所管がえ

王脩字叔治、北海營陵人也。
(『三国志』巻十一、王修伝)


三国時代の王修の出身營陵県は北海郡であった。

王裒字偉元、城陽營陵人也。祖修、有名魏世。父儀、高亮雅直、為文帝司馬。
(『晋書』巻八十八、孝友伝、王裒)


だがその孫の王裒は城陽郡の營陵県の人であったとされている。



どうやら王裒の頃には營陵県は北海郡から城陽郡に移管されたようだ。


東莞郡、太康中置。統縣八、戸一萬。
東莞、故魯鄆邑。
朱虛
營陵、尚父呂望所封。
安丘、故莒渠丘父封邑。

臨朐、有海水祠。


(『晋書』巻十五、地理志下、徐州、東莞郡)

しかし『晋書』地理志では營陵県は徐州東莞郡の所属となっている。




つまり營陵県は北海郡→城陽郡→東莞郡と所管が変わったらしい。




王修と王裒はそれぞれ本人の時代の所管で書かれているのだろう。
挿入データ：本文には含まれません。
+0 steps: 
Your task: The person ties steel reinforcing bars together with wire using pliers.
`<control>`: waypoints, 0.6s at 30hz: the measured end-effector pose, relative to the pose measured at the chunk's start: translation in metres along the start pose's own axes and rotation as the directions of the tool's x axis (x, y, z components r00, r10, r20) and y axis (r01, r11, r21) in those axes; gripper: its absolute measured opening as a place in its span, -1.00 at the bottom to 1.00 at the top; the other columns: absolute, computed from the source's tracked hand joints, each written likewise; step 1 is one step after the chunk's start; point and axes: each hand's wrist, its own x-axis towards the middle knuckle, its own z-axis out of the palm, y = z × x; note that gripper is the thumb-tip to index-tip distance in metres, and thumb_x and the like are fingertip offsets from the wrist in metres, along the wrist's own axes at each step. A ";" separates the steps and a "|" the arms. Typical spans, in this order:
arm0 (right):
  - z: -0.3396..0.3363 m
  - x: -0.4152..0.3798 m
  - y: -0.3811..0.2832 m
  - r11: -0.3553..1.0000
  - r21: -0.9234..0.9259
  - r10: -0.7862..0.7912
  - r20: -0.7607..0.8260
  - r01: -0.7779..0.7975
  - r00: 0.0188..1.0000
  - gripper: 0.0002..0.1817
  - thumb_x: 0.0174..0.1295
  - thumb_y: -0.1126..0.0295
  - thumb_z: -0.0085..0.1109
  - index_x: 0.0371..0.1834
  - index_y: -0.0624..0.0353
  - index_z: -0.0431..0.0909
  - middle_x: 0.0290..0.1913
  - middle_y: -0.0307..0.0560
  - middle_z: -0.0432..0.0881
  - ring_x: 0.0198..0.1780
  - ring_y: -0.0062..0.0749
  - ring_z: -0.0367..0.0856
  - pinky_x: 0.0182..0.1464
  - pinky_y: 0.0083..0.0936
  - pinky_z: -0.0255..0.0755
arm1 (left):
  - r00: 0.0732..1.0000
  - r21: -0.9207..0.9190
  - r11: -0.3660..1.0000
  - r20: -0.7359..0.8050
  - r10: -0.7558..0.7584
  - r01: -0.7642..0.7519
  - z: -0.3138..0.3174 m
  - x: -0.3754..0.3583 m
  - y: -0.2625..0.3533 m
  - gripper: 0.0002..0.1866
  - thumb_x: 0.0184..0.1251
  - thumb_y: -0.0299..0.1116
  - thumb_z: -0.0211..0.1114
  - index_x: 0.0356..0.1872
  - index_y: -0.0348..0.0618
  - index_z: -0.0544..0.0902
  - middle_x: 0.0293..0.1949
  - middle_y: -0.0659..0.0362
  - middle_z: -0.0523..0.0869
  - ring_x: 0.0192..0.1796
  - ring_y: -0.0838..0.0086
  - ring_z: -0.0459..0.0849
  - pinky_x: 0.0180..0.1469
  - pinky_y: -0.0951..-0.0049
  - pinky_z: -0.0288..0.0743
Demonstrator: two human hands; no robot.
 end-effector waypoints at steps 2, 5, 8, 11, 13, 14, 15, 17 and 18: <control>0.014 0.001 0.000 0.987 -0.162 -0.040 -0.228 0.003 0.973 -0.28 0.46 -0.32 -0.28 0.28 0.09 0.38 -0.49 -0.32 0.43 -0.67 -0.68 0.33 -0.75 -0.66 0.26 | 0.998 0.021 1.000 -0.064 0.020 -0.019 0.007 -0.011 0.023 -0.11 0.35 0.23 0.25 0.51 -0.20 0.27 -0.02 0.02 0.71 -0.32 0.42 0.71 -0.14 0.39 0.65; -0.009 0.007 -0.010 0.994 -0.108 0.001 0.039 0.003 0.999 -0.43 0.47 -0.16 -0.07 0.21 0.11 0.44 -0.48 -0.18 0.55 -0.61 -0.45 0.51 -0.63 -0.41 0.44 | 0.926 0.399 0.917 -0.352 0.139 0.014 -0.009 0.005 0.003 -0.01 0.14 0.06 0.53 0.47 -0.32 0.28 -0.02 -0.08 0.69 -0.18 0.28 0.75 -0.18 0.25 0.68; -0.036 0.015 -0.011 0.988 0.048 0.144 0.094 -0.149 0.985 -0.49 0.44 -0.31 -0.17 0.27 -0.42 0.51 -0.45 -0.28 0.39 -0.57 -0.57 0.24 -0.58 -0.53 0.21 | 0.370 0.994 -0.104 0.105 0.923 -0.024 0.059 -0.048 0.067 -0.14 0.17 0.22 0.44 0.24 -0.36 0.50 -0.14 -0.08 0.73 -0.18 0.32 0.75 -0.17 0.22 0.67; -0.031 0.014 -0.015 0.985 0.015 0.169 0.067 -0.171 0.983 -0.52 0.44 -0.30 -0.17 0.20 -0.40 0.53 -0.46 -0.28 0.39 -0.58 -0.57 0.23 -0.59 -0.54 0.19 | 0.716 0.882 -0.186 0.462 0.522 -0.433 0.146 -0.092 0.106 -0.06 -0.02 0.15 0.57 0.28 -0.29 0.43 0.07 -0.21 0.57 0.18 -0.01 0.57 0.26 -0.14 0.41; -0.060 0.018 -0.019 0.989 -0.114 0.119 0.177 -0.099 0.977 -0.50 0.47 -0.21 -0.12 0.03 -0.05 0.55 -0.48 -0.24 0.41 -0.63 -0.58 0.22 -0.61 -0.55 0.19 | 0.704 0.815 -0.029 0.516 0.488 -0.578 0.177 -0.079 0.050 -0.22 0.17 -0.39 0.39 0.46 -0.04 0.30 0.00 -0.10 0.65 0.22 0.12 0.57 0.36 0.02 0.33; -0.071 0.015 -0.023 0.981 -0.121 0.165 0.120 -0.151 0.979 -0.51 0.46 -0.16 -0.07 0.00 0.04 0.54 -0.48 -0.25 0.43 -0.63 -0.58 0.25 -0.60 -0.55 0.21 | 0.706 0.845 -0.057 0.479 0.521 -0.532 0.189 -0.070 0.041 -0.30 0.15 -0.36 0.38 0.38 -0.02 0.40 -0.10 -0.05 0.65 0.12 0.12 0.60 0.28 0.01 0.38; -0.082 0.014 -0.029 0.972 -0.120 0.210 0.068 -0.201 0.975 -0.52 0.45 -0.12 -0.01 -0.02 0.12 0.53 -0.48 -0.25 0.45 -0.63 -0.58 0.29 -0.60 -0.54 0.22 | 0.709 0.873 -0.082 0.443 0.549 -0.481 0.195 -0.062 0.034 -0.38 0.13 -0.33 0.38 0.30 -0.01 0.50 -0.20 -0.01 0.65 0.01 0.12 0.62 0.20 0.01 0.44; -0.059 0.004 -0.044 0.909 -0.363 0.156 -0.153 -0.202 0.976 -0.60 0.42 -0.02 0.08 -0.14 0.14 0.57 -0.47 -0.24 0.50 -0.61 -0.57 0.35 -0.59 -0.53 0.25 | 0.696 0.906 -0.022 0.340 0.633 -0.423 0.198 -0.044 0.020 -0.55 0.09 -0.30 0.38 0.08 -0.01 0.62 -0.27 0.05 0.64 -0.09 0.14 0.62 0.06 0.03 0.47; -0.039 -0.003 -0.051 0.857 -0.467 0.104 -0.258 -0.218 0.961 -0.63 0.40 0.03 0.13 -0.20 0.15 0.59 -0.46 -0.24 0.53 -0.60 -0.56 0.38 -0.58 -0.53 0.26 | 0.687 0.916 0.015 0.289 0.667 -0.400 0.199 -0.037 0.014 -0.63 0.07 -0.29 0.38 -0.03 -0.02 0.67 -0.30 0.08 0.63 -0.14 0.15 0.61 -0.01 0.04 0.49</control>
逆に言えば、郡県の変遷に合わせて出身の名乗りも変わっていくのが普通なのだろう。


実際そうしないとどこの人か良く分からなくなるし。





なので、成紀県が漢陽(天水)郡所管になっても「隴西成紀」と称し続けているのは、一歩引いた眼で見ると異様な光景なのではないだろうか。